Further testing ordered for WSU-developed winter wheat variety
By MATTHEW WEAVER
Washington State University officials have concluded that the question of quality regarding one of its wheat varieties is best left to individual producers.
Representatives of the university sent soft white winter wheat variety Xerpha back for further testing after the Washington Grain Commission received questions from growers about its quality.
Fifteen samples of Xerpha were tested for milling and baking characteristics and compared against several years of the 10 other wheat varieties that are predominant in the market. Those varieties represent 80 percent of the crop, said Doug Engle, USDA Agricultural Research Service food technologist.
Craig Morris, director for the research service, said Xerpha would typically draw grades of Cs and Ds, never rising above average and occasionally appearing in the bottom 10 percent. The results were consistent with previous impressions and analyses of the variety, Morris said.
But there's a good chance Xerpha could meet the needs of a baker using 100 percent of its flour from the variety, depending on what the baker is trying to make, Morris said.
If a ship were loaded with 100 percent Xerpha wheat and sent to one of the U.S. wheat industry's customers, he said, the ship would be construed as below crop-average quality.
But Xerpha was compared against a list of wheat varieties that also aren't necessarily high in quality, he said.

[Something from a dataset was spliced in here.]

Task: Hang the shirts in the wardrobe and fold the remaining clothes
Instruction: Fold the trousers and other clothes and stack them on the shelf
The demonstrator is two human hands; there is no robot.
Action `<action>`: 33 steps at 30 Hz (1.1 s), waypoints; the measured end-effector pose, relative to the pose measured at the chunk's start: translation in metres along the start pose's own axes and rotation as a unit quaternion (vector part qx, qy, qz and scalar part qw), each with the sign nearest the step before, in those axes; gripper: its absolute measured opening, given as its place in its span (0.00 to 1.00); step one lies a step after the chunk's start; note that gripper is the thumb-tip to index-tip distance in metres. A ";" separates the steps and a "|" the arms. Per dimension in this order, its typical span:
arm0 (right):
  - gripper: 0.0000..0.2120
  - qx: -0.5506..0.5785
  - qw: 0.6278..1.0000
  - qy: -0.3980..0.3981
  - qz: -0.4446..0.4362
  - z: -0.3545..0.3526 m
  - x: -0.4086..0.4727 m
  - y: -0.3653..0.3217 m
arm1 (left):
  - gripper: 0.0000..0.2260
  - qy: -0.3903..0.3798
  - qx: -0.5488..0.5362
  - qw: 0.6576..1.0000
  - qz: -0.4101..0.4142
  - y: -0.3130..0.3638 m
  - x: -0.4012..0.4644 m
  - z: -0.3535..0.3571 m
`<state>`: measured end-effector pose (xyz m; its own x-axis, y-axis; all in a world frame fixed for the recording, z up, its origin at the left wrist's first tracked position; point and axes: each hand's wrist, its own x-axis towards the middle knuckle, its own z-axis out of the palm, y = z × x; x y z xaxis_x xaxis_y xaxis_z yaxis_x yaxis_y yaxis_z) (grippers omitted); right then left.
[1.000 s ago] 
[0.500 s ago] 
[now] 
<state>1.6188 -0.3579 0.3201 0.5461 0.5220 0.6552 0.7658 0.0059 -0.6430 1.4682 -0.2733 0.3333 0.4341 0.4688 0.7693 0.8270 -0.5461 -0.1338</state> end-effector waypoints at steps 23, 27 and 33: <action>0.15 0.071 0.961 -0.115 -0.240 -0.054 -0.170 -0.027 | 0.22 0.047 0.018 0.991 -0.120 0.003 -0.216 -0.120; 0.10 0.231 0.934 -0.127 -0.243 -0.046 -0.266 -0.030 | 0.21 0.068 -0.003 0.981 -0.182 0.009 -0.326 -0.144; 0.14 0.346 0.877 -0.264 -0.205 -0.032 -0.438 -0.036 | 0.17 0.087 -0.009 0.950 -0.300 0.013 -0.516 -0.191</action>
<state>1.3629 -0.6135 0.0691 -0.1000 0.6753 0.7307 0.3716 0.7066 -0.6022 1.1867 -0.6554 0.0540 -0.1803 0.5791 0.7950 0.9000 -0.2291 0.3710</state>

The best-quality wheat varieties aren't always the most grown, Engle said.
A 50 percent blend of Xerpha with another variety may possibly create acceptable flour for overseas customers, Morris said, depending on where the end-user is located.
"I don't believe it's in my purview to tell a grower he can or cannot grow any variety that has been released and is out there available for seed that yields well and does well on his or her farm," he said.
WSU winter wheat breeder Arron Carter said Xerpha may see better quality depending on the year and the environment. "Sometimes, if it's grown in a certain region and you get a little more stress, a little more drought, its quality could suffer a little bit," he said.
That scenario holds true for most wheat varieties, Carter said, and isn't limited to Xerpha.
As data come back, Carter intends to examine how Xerpha compared in different locations, under irrigation compared with high-rainfall and low-rainfall zones.
The Western Wheat Quality Lab would want wheat varieties that perform well under all environments, Morris said.
"We absolutely do not want to get into a situation where we're developing varieties that only perform in some small, niche, selected location," he said.
Xerpha will be in the U.S. Wheat Associates overseas varietal analysis trial and tested for its overall capability. Carter said he also expects feedback from the Wheat Quality Council.
Rich Koenig, chairman of WSU's department of crop and soil sciences, said Carter has placed an emphasis on quality since his arrival in July to avoid a similar situation occurring with future varieties.
When a variety comes up for proposed release, if questions about its quality arise, Koenig said, the cereal variety release committee would defer until those concerns are addressed.